(Extracted data entries)
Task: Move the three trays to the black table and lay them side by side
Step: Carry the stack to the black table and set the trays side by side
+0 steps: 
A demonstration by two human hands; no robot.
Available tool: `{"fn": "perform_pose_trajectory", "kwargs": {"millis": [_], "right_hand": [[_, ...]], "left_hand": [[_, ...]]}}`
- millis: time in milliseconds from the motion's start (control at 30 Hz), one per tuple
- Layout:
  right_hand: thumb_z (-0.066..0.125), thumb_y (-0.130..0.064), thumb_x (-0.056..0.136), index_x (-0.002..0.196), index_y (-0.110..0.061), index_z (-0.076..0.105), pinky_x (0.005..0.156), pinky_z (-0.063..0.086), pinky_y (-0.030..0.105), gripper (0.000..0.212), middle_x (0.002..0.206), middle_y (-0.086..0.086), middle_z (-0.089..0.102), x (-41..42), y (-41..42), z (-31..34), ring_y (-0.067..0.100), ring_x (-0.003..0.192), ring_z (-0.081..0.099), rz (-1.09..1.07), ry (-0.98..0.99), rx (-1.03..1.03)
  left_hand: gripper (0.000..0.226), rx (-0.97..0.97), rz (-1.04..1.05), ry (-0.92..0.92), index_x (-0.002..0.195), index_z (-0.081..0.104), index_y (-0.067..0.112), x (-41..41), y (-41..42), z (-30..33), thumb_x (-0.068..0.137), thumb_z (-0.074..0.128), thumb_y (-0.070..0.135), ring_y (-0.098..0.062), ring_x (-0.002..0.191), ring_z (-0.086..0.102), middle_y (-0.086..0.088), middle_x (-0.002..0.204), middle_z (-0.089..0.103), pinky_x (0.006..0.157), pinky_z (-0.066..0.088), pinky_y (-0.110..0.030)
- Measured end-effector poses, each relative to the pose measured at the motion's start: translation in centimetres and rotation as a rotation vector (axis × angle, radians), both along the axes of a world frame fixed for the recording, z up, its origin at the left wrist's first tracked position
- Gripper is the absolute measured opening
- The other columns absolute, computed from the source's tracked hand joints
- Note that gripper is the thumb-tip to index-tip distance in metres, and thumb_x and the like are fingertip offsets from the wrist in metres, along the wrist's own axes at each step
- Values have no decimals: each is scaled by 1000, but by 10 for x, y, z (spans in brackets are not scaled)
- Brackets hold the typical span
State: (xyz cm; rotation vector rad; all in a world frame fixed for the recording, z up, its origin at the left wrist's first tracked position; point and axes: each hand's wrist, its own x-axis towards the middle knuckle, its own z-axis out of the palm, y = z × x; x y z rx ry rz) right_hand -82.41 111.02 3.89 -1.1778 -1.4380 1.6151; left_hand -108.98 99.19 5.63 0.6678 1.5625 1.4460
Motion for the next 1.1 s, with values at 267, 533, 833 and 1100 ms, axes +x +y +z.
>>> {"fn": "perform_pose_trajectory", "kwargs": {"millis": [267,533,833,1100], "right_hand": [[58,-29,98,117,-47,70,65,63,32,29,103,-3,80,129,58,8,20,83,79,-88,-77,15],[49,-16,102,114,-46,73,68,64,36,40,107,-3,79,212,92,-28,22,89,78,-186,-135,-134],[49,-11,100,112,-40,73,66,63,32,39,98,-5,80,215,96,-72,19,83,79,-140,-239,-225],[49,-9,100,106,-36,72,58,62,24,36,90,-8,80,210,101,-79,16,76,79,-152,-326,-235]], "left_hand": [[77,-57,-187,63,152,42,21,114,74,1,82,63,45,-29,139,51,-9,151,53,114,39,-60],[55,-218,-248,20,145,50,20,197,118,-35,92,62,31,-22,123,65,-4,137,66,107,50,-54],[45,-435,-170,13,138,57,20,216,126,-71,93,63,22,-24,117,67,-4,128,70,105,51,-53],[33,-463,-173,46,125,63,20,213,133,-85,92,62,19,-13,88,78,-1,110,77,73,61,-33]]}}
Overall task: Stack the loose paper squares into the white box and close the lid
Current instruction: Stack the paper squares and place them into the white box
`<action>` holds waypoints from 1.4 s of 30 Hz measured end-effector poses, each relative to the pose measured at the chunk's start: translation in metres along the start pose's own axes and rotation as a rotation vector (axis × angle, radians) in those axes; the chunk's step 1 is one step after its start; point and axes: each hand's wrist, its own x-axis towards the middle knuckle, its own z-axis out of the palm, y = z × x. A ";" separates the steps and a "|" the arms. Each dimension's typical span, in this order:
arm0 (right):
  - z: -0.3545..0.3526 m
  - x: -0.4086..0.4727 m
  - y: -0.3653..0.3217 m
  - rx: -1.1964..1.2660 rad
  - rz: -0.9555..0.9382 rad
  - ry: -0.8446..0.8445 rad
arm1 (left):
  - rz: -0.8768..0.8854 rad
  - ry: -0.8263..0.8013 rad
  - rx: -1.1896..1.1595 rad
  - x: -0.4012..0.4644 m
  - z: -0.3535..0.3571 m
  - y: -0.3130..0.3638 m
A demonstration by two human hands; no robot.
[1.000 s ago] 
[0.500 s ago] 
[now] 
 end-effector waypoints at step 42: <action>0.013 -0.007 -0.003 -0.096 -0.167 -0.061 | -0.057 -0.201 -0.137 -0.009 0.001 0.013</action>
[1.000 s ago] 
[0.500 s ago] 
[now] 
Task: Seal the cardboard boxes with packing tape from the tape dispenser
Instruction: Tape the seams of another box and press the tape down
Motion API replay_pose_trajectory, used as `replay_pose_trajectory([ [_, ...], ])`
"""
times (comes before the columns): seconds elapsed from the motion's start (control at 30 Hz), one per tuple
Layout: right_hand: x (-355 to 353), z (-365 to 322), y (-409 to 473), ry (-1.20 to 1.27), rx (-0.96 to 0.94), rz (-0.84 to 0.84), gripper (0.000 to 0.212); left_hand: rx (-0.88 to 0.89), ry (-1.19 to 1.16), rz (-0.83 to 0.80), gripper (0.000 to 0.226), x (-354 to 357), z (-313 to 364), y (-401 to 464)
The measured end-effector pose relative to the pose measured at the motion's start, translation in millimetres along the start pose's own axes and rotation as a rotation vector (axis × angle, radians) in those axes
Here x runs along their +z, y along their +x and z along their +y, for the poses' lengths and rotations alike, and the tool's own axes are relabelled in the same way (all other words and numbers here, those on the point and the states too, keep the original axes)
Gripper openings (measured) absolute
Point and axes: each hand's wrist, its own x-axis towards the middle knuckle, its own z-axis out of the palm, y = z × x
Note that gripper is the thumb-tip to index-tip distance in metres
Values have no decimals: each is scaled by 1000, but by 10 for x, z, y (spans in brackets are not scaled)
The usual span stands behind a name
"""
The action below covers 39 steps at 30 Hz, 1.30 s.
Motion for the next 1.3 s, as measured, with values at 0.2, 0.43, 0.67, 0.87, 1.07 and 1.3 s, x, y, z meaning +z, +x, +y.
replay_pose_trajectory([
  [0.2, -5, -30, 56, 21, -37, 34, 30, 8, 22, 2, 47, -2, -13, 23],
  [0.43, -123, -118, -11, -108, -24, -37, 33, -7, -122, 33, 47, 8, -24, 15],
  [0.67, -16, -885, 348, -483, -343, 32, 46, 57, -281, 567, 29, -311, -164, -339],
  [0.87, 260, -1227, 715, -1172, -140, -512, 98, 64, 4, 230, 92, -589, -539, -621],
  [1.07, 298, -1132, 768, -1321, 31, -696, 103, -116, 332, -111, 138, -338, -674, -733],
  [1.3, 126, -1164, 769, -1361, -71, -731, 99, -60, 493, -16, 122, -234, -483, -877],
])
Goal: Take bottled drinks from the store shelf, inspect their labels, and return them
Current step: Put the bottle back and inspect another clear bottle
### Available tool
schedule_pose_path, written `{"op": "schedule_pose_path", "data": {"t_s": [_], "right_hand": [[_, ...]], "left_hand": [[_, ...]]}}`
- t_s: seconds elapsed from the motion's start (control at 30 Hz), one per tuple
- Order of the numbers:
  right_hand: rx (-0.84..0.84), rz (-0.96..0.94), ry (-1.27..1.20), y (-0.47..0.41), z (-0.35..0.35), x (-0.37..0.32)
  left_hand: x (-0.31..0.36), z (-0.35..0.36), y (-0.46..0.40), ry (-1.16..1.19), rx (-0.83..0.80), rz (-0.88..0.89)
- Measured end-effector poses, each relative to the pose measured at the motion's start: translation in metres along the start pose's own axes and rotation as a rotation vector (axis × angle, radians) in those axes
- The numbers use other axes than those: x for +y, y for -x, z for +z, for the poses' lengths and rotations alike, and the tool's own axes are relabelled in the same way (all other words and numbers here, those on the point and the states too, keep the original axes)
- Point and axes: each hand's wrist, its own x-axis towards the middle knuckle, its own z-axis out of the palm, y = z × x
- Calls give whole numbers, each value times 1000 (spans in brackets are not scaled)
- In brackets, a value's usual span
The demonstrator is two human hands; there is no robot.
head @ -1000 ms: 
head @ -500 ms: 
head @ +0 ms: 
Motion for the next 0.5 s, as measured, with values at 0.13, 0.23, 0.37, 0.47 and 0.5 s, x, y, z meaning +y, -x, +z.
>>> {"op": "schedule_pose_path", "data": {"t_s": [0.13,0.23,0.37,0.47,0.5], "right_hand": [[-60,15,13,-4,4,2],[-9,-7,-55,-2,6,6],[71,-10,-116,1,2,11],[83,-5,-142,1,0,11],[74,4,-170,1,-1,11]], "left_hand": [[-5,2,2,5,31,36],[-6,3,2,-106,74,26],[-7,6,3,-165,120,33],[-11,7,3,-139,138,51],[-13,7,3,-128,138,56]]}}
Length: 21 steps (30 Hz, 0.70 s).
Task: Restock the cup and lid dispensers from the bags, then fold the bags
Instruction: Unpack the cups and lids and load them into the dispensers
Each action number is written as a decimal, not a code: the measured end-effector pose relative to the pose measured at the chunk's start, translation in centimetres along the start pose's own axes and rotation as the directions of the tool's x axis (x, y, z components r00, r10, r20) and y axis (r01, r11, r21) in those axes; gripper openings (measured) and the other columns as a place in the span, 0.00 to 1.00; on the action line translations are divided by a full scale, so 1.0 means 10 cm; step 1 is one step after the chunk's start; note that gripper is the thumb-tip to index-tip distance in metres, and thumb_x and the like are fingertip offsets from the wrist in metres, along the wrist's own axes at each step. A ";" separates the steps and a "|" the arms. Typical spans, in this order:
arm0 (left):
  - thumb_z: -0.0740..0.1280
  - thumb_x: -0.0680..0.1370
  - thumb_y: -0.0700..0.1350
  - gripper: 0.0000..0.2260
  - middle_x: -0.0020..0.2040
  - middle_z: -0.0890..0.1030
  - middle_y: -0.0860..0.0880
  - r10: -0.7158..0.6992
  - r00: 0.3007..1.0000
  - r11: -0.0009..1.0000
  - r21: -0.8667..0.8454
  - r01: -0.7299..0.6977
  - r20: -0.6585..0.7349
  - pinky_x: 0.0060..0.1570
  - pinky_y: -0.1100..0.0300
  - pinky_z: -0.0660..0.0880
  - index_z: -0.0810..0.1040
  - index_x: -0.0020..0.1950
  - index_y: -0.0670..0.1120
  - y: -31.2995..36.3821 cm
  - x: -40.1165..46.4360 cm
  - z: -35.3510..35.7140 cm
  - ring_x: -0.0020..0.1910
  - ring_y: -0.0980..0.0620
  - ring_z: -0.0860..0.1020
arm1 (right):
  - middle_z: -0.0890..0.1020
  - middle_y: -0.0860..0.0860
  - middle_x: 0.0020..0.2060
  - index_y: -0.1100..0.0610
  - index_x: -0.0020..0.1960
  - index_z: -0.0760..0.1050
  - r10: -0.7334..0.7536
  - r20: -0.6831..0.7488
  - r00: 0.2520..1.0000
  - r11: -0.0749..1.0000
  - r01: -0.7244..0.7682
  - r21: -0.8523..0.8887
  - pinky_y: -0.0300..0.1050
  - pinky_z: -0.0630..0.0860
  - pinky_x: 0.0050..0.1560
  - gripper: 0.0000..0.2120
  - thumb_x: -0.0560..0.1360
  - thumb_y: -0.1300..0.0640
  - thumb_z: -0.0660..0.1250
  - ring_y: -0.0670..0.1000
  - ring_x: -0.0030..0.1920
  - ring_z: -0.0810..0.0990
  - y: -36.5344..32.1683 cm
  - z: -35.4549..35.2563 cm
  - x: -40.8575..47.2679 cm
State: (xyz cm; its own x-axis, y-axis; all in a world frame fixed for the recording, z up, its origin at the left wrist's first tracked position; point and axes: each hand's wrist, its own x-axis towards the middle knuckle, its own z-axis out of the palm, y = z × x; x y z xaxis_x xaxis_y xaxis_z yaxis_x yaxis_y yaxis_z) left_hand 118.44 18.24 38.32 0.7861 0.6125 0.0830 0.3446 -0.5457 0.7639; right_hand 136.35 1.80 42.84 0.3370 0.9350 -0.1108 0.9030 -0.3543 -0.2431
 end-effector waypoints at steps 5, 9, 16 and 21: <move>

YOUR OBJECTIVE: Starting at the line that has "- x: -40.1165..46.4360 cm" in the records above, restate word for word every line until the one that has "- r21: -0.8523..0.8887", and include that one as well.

RESPONSE TO THE TASK:
  - x: -40.1165..46.4360 cm
  - z: -35.3510..35.7140 cm
  - ring_x: -0.0020..0.1910
  - ring_y: -0.0980..0.0620
  - ring_z: -0.0860..0.1020
arm1 (right):
  - middle_z: -0.0890..0.1020
  - middle_y: -0.0860..0.0860
  - middle_x: 0.0020..0.2060
  - index_y: -0.1100..0.0610
  - index_x: -0.0020..0.1960
  - index_z: -0.0760..0.1050
  - r10: -0.7334..0.7536
  - r20: -0.6831..0.7488
  - r00: 0.2520..1.0000
  - r11: -0.0749..1.0000
  - r01: -0.7244..0.7682
  - r21: -0.8523..0.8887

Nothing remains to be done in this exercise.